A Game of Two Halves?

Throughout the aftermath of today’s lunchtime kick-off at Old Trafford between arch-rivals Manchester United and Liverpool, social media websites have been awash with outpourings of grief from Liverpool supporters.

Some felt their team had matched United and deserved a point, but in truth that is perhaps symptomatic of a rose-tinted perspective which unfortunately taints a minority of Liverpool supporter’s views.

In the first 54 minutes of a match which was undoubtedly controlled by United for expansive periods, goals from Robin van Persie and Nemanja Vidic had given the hosts a deserved 2-0 lead.

It was only after Daniel Sturridge’s simple tap-in from another David de Gea blunder that Liverpool managed to establish themselves in the game.

What followed was captivating, as The Reds poured forward in a mode of attack which had been inexplicably absent for the first hour of the match.

Liverpool tested United’s often wobbly defence throughout the final 30 minutes, and such was their threat United had to throw on Phil Jones and Chris Smalling as resistance, thanks in small part to what looked like a recurrence of Nemanja Vidic’s troublesome knee problems.

Sturridge was Liverpool’s game-changer, offering pace and a willingness to run directly at United’s defence as Brendan Rogers’ side searched for a once unlikely-looking point.

Yet, as some have suggested after his move from Chelsea, Sturridge lacked a clinical edge.

This was conveyed in the 86th minute when a loose ball presented him with a brilliant chance, only to sky his effort harmlessly over.

That sort of error would not have been made by the league’s in-form striker, van Persie.

The Dutchman’s first chance of the match was soon nestling in the back of the net following an incisive team move, and United went on to create several chances in the opening 45 minutes, notably when Tom Cleverley narrowly missed the target after connecting with a sweet volley that had Pepe Reina beaten.
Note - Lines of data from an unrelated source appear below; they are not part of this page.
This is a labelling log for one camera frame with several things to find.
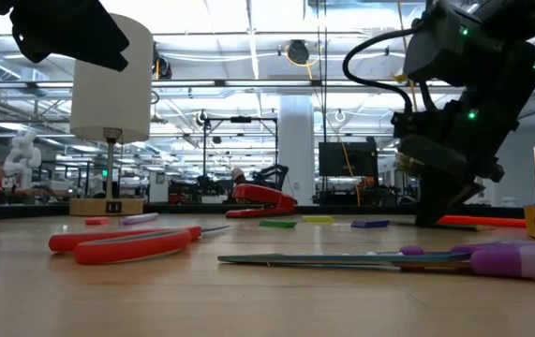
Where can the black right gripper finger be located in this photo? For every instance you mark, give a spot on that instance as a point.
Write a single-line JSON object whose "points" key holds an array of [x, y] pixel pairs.
{"points": [[472, 191], [435, 201]]}

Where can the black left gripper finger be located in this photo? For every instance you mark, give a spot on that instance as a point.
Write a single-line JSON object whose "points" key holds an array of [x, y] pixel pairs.
{"points": [[93, 33], [35, 28]]}

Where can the orange highlighter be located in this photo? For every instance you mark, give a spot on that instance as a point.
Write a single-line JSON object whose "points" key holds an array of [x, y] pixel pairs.
{"points": [[482, 221]]}

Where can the purple eraser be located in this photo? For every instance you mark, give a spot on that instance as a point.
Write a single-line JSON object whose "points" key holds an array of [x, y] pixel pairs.
{"points": [[370, 224]]}

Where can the yellow eraser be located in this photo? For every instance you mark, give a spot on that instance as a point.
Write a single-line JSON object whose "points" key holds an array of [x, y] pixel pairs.
{"points": [[317, 218]]}

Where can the green eraser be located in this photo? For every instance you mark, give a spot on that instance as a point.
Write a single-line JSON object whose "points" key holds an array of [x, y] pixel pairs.
{"points": [[277, 224]]}

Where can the pink eraser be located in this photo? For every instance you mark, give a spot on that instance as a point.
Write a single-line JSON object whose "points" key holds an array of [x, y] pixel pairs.
{"points": [[96, 221]]}

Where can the purple pen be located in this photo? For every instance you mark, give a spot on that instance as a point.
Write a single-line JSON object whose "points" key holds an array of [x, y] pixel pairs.
{"points": [[138, 218]]}

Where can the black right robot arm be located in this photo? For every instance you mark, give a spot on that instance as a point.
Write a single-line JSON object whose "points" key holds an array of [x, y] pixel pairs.
{"points": [[482, 56]]}

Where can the white shade wooden base lamp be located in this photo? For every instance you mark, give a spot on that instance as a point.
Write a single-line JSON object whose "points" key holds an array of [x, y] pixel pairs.
{"points": [[112, 107]]}

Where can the black monitor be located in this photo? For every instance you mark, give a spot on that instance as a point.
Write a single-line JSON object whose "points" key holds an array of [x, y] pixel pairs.
{"points": [[346, 159]]}

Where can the white humanoid figure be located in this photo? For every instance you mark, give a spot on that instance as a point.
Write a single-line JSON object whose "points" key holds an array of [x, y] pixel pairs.
{"points": [[22, 154]]}

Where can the white building column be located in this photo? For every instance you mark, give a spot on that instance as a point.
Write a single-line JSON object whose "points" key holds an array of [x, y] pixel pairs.
{"points": [[295, 150]]}

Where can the red stapler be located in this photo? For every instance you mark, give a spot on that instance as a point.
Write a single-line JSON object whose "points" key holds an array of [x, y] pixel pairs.
{"points": [[267, 196]]}

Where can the person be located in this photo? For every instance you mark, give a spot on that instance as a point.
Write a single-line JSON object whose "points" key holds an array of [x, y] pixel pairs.
{"points": [[237, 174]]}

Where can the black metal stand frame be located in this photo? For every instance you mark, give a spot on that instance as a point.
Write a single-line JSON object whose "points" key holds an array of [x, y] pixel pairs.
{"points": [[240, 119]]}

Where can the black aluminium table frame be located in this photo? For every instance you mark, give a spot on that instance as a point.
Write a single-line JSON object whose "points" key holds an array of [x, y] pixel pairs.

Liverpool, though, were guilty of some poor defensive mistakes before Cleverley’s effort.

Both Reina and Joe Allen handed possession to United in the final third with careless passes but, on both occasions, the excellent partnership of Daniel Agger and Martin Skrtel helped the Merseysiders escape with well-timed tackles.

The calm figure of Michael Carrick was dictating play in midfield, twice picking out Danny Welbeck’s intelligent runs into the left channel with looping cross-field passes, but United could not add to their tally before half-time.

The totemic van Persie, the difference between these old foes – just as he had been at Anfield earlier in the season – supplied what proved to be United’s winner when the unmarked Patrice Evra and Vidic combined at the back post to extend their team’s lead to 2-0.

That, in the end, was the crucial division between the sides.

So, was it a game of two halves? Perhaps not.

At times, United passed the ball with a superiority which highlighted the seven point chasm between them and the chasing pack in the Premier League table.

That said, Liverpool controlled the final 30 minutes – but they failed to emulate United’s monopoly of the opening half.

Perhaps, had United not resumed their dominance of the match after half-time, the ‘game of two halves’ cliche would have applied.

Yet, in a match where one team only starts to play their football after an hour, the cliche in question can rarely apply, and to use it here would have been forgetful of the complete prepotency that United exhibited during the first 54 minutes.